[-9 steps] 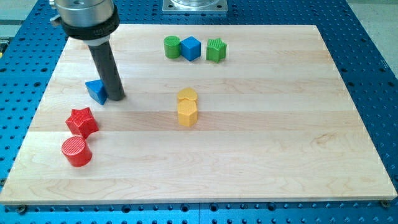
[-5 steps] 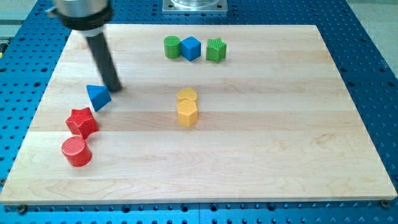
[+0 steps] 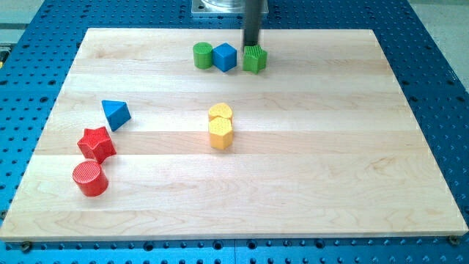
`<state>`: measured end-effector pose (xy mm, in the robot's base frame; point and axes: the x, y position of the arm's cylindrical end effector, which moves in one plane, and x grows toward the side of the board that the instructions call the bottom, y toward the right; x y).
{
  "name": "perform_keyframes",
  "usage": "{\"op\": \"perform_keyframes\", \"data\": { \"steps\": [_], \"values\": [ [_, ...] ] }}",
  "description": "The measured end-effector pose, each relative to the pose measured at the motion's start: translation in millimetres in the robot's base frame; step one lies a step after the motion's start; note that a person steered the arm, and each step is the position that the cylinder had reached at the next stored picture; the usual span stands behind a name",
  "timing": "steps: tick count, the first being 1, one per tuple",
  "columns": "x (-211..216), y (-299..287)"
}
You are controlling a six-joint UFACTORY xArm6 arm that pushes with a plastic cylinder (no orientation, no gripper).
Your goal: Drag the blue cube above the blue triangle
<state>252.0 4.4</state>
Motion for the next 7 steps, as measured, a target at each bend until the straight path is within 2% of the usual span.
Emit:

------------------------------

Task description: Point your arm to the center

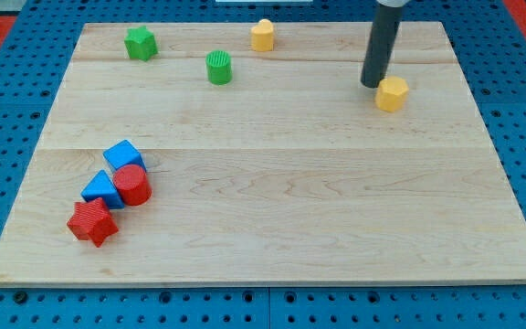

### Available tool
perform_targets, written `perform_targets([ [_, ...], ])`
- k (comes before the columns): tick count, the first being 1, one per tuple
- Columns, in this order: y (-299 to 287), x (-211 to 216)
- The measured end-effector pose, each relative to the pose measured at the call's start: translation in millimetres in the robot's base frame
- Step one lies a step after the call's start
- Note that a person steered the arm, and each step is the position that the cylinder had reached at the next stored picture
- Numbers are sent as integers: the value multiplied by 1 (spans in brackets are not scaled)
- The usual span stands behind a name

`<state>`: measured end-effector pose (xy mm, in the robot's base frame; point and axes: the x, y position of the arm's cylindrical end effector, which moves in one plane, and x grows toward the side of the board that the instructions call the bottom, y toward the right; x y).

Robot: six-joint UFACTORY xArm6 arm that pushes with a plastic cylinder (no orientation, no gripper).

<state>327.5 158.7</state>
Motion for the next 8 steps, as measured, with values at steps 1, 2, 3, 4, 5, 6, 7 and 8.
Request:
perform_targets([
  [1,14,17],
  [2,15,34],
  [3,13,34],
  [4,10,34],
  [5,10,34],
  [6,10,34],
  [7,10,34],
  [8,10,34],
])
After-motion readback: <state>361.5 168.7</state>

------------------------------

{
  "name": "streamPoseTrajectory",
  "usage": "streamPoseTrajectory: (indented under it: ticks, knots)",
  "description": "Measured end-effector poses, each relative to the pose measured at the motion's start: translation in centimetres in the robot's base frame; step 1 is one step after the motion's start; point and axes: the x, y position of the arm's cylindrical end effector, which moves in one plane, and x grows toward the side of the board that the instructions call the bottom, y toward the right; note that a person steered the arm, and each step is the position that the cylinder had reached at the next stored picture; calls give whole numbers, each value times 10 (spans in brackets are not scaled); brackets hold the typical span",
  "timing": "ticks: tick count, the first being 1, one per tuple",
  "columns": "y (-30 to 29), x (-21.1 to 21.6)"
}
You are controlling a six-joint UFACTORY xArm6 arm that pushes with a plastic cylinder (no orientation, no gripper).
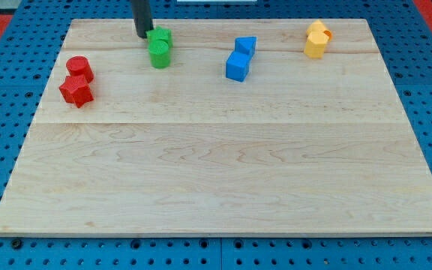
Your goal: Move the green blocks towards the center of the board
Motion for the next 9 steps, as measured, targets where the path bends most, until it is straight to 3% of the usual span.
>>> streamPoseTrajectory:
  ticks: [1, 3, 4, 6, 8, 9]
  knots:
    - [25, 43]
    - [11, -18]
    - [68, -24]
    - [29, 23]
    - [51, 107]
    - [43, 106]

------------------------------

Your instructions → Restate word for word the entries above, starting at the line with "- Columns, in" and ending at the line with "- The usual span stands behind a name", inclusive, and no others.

Solution to this exercise →
- Columns, in this order: y (-299 to 287), x (-211 to 216)
- The measured end-effector pose, each relative to the pose measured at the call's start: translation in millimetres in the robot's base frame
- Step one lies a step after the call's start
- Note that a person steered the arm, and each step is the position that the cylinder had reached at the next stored picture
- Numbers are sent as integers: the value multiplied by 1 (spans in brackets are not scaled)
- The usual span stands behind a name

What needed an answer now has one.